Assignment:
Output the listing below, all of it, exactly as given.

Given data:
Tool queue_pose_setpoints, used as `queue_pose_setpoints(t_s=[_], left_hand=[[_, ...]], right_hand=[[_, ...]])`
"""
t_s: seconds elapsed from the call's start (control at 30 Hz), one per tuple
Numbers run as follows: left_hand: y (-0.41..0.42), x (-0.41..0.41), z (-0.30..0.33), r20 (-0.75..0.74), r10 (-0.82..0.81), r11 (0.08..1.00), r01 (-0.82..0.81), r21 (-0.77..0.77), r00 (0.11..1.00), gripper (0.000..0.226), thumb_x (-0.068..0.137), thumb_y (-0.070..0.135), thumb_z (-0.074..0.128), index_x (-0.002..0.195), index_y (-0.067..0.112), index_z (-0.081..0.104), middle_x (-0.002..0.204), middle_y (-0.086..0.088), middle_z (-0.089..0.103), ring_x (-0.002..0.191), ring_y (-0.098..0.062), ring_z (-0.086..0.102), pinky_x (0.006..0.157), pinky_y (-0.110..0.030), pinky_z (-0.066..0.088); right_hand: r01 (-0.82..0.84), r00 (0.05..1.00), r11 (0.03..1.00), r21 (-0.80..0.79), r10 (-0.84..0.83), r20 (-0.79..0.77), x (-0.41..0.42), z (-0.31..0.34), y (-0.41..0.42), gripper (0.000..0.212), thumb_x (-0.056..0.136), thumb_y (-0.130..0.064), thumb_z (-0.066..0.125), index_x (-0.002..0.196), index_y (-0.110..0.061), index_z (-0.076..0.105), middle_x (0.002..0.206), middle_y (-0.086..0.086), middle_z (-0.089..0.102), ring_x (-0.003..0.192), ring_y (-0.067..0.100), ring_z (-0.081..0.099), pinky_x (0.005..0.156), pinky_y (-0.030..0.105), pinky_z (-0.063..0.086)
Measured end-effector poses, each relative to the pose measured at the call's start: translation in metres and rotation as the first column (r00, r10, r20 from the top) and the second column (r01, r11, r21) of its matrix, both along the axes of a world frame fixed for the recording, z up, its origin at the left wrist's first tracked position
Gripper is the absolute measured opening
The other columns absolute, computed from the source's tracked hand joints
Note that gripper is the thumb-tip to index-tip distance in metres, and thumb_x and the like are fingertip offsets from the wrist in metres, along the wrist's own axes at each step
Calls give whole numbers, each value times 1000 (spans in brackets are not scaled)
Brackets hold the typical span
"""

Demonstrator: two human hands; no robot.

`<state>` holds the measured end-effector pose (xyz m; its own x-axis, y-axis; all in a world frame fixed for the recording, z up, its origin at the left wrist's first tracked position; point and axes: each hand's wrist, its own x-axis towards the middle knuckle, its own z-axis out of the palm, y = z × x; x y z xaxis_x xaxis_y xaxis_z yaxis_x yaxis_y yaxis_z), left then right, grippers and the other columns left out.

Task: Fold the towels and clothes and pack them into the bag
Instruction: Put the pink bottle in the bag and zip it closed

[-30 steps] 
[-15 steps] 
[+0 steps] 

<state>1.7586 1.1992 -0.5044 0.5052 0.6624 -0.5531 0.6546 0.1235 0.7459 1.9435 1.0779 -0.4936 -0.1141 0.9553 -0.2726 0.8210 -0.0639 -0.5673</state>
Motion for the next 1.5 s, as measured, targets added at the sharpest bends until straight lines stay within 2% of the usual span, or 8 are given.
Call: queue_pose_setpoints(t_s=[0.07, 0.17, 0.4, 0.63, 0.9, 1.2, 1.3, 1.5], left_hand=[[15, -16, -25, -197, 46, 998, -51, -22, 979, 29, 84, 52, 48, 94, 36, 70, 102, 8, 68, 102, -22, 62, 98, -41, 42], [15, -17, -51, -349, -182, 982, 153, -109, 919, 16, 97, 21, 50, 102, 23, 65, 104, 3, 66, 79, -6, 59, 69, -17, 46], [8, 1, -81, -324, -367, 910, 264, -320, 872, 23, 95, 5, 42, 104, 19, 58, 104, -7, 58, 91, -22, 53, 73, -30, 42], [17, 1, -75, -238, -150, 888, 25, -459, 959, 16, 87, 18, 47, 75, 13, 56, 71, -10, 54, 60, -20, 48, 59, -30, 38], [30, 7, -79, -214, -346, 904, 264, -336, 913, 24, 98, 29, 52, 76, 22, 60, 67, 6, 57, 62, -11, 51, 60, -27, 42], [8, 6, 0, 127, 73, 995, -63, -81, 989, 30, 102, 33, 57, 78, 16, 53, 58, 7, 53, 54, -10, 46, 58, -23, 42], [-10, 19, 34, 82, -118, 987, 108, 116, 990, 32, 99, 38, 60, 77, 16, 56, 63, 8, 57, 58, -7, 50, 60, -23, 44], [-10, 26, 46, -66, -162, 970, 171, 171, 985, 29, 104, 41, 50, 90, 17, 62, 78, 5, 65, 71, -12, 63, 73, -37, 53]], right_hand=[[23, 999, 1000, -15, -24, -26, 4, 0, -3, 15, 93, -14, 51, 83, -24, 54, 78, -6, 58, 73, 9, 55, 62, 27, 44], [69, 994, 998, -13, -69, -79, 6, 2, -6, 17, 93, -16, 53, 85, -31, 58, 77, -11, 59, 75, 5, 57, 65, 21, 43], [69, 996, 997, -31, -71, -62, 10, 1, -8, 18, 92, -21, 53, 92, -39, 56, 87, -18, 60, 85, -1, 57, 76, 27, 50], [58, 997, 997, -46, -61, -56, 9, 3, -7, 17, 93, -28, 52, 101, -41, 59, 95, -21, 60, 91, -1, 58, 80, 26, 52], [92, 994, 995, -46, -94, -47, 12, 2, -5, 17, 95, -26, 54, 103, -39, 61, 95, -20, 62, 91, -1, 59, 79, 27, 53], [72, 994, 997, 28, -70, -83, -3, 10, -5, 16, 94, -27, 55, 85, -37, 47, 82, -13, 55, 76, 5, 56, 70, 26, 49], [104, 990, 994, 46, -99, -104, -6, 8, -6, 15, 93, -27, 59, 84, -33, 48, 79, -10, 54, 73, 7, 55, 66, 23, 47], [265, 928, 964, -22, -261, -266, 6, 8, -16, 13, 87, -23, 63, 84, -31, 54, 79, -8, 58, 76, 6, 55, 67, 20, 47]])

Answer box:
Tool queue_pose_setpoints, used as `queue_pose_setpoints(t_s=[_], left_hand=[[_, ...]], right_hand=[[_, ...]])`
"""
t_s: seconds elapsed from the call's start (control at 30 Hz), one per tuple
Numbers run as follows: left_hand: y (-0.41..0.42), x (-0.41..0.41), z (-0.30..0.33), r20 (-0.75..0.74), r10 (-0.82..0.81), r11 (0.08..1.00), r01 (-0.82..0.81), r21 (-0.77..0.77), r00 (0.11..1.00), gripper (0.000..0.226), thumb_x (-0.068..0.137), thumb_y (-0.070..0.135), thumb_z (-0.074..0.128), index_x (-0.002..0.195), index_y (-0.067..0.112), index_z (-0.081..0.104), middle_x (-0.002..0.204), middle_y (-0.086..0.088), middle_z (-0.089..0.103), ring_x (-0.002..0.191), ring_y (-0.098..0.062), ring_z (-0.086..0.102), pinky_x (0.006..0.157), pinky_y (-0.110..0.030), pinky_z (-0.066..0.088); right_hand: r01 (-0.82..0.84), r00 (0.05..1.00), r11 (0.03..1.00), r21 (-0.80..0.79), r10 (-0.84..0.83), r20 (-0.79..0.77), x (-0.41..0.42), z (-0.31..0.34), y (-0.41..0.42), gripper (0.000..0.212), thumb_x (-0.056..0.136), thumb_y (-0.130..0.064), thumb_z (-0.066..0.125), index_x (-0.002..0.196), index_y (-0.110..0.061), index_z (-0.076..0.105), middle_x (0.002..0.206), middle_y (-0.086..0.086), middle_z (-0.089..0.102), ring_x (-0.003..0.192), ring_y (-0.067..0.100), ring_z (-0.081..0.099), pinky_x (0.005..0.156), pinky_y (-0.030..0.105), pinky_z (-0.063..0.086)
Measured end-effector poses, each relative to the pose measured at the call's start: translation in metres and rotation as the first column (r00, r10, r20 from the top) and the second column (r01, r11, r21) of its matrix, both along the axes of a world frame fixed for the recording, z up, its origin at the left wrist's first tracked position
Gripper is the absolute measured opening
The other columns absolute, computed from the source's tracked hand joints
Note that gripper is the thumb-tip to index-tip distance in metres, and thumb_x and the like are fingertip offsets from the wrist in metres, along the wrist's own axes at each step
Calls give whole numbers, each value times 1000 (spans in brackets are not scaled)
Brackets hold the typical span
"""

Demonstrator: two human hands; no robot.

`<state>` holds the measured end-effector pose (xyz m; its own x-axis, y-axis; all in a world frame fixed for the recording, z up, its origin at the left wrist's first tracked position; point and axes: each hand's wrist, its own x-axis towards the middle knuckle, its own z-axis out of the palm, y = z × x; x y z xaxis_x xaxis_y xaxis_z yaxis_x yaxis_y yaxis_z), left then right, grippers and the other columns left out.

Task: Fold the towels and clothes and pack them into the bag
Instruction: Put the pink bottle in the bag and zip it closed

[-30 steps] 
[-15 steps] 
[+0 steps] 

<state>1.7586 1.1992 -0.5044 0.5052 0.6624 -0.5531 0.6546 0.1235 0.7459 1.9435 1.0779 -0.4936 -0.1141 0.9553 -0.2726 0.8210 -0.0639 -0.5673</state>
Motion for the next 1.5 s, as measured, targets added at the sharpest bends until straight lines stay within 2% of the usual span, or 8 are given.
Call: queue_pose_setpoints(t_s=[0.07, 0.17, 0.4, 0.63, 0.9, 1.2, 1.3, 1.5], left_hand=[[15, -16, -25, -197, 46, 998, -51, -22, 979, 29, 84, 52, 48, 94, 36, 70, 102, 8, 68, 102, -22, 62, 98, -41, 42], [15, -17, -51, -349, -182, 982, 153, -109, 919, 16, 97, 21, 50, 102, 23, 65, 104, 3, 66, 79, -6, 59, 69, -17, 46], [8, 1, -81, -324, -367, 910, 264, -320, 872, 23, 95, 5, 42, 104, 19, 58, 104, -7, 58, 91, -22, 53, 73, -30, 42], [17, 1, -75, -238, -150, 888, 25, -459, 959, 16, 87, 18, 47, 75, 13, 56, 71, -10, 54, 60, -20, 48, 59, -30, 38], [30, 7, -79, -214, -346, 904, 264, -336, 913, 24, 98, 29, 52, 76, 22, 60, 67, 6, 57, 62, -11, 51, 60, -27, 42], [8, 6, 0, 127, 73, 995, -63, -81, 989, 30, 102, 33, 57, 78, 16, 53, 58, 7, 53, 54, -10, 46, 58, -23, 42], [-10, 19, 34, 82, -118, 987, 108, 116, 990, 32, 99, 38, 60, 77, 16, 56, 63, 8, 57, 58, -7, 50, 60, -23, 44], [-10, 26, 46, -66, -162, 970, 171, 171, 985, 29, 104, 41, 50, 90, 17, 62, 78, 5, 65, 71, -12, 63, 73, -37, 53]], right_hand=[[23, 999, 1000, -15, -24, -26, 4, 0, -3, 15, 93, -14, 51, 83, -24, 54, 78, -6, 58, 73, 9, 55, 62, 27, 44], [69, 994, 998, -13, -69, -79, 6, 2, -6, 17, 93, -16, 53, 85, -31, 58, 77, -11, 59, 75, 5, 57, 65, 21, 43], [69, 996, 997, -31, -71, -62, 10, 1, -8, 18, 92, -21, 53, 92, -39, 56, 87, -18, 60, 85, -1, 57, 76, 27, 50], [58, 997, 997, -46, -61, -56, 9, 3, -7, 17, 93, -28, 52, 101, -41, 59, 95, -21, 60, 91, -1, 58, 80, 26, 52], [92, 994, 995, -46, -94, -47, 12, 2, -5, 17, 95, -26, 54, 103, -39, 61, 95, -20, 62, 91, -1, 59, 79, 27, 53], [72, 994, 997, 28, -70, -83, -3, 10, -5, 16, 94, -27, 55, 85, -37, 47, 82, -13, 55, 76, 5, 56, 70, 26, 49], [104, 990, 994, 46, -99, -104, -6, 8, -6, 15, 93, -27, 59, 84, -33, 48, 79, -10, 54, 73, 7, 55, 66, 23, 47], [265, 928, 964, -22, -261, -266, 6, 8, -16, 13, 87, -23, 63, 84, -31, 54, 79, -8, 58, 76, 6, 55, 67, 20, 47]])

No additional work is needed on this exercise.